As the chef and food critic whose ideas about “mastering the elements of good cooking” inspired the show’s very existence, it is clear in her interactions with other chefs, store owners and farmers that her expertise is not in projecting an aspirational lifestyle, but in crafting a shared experience of joy. In shimmying in the kitchen, and making you want to do the same.

“I feel like the weird and memorable thing about the crazy attention and acclaim is, I’m just a dork,” Samin tells me over lunch. “I was not made for this.”

When I first emailed her to ask if there were any guilty pleasure restaurants she’d love an excuse to try, she told me nothing came to mind (“I think I just have pleasures”), but that she’d never had Popeyes chicken — which is how I found myself seated across from my favorite literary cooking companion last week, wiping chicken grease off my fingers with laughably thin paper napkins at a Popeyes in downtown Manhattan.

I bought her book, Salt, Fat, Acid, Heat, for myself last year as a Christmas present (around the time I became a vegetarian, which I conveniently pushed aside for the afternoon) and found that I couldn’t read it at night because it made me too excited to become a better cook.
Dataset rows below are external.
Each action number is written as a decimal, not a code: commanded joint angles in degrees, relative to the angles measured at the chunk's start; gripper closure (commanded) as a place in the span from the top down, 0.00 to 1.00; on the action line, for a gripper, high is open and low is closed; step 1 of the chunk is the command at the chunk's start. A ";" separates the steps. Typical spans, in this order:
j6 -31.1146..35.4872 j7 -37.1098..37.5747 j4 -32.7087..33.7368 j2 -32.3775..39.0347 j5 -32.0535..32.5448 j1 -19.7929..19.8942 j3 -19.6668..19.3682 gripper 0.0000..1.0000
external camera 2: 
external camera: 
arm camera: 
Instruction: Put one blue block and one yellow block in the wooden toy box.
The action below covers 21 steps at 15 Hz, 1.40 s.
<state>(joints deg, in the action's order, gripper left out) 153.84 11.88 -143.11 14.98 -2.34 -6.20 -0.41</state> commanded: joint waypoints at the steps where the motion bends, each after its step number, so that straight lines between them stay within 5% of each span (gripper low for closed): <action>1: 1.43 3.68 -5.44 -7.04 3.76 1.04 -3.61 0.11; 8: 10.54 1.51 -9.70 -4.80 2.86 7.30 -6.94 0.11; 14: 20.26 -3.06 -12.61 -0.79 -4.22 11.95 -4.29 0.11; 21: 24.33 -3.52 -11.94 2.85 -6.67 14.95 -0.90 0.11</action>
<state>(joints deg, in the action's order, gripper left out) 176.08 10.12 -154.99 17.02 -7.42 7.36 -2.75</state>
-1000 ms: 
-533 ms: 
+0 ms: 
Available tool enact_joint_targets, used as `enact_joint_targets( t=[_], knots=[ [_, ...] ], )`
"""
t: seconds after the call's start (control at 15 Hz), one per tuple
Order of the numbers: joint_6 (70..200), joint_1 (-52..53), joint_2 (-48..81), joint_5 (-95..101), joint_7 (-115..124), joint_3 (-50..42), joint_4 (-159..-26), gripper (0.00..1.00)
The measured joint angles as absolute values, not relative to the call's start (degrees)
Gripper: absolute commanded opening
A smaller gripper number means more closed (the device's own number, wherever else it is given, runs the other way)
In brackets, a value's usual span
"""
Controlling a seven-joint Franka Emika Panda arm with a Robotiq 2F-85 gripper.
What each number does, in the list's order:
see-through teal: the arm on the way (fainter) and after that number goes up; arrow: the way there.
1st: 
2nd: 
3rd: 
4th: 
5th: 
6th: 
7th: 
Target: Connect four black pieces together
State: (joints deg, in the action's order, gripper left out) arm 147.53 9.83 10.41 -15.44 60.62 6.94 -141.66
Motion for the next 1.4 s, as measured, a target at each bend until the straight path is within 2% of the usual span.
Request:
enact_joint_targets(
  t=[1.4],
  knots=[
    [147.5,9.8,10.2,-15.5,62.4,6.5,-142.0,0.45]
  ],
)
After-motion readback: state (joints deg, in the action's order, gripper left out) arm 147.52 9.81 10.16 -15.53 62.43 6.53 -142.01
When it was translated to screen for Netflix this year, I savored every episode with an uncharacteristic amount of restraint. I was not alone in my enthusiasm. The show set my Twitter and Instagram feeds abuzz, and has become something of a critical and media darling in the months following its release. It has resonated with so many people that I know personally, especially women, and especially women of color.

“I just want to feel about myself and my life the way she seems to feel about herself and her life,” my friend Alaina said of Samin. I know what she means: Samin is curious without downplaying her knowledge, comfortable and confident without making anyone feel inferior. In trying to pin down the particular alchemy of her appeal, I think it is best to take a page from her school of thought by going back to the basics: She just seems really, really nice.

And down to earth. Once plans were in place for our interview, I started to worry that the Popeyes excursion was perhaps too gimmicky, that it would be the low point in a series of intellectual conversations and glamorous cooking demos. Soon after we meet up, however, Samin tells me, “Earlier, when I first got here, Vanessa [Santos, Samin’s PR Rep] was like, ‘What thing are you the most excited about?’ I was like, ‘Popeyes chicken! Like, I’m [in New York] to do the Today Show and I was like, ‘Popeyes chicken.’”

I know how she feels. While Popeyes has been a vital part of my life for as long as I can remember, Samin has become a vital part of my cooking life, and as we slide into a sticky white booth to talk cooking, writing, life and poultry, it becomes clear that the sheer force of her personality will have a greater effect on me than the somewhat landmark occasion of watching her take her first bite of the fast food chain’s famous spicy chicken (which she says is “delicious,” by the way).

I wanted to be timeless rather than trendy. I want this to sit on the shelf next to the Joy of Cooking.

So, what goes into the making of a rising culinary icon? Patience, in this case. Her cookbook, which went on to win the 2018 James Beard Award for General Cooking and made an appearance on numerous bestseller lists, took about eight years to complete. “It’s very weird because even though I’m insecure on all levels, I do have a remarkable professional resilience,” Samin says. “For me, it wasn’t that I set out to make a classic or anything, but I knew all along that everything about it, all my choices, I wanted to be timeless rather than trendy. I want this to sit on the shelf next to The Joy of Cooking. ”

With the wild success of the cookbook came the mini-series, in which Samin the Writer also becomes Samin the Curious Traveler, Samin the Appreciative Dinner Guest, and Samin the Old Friend.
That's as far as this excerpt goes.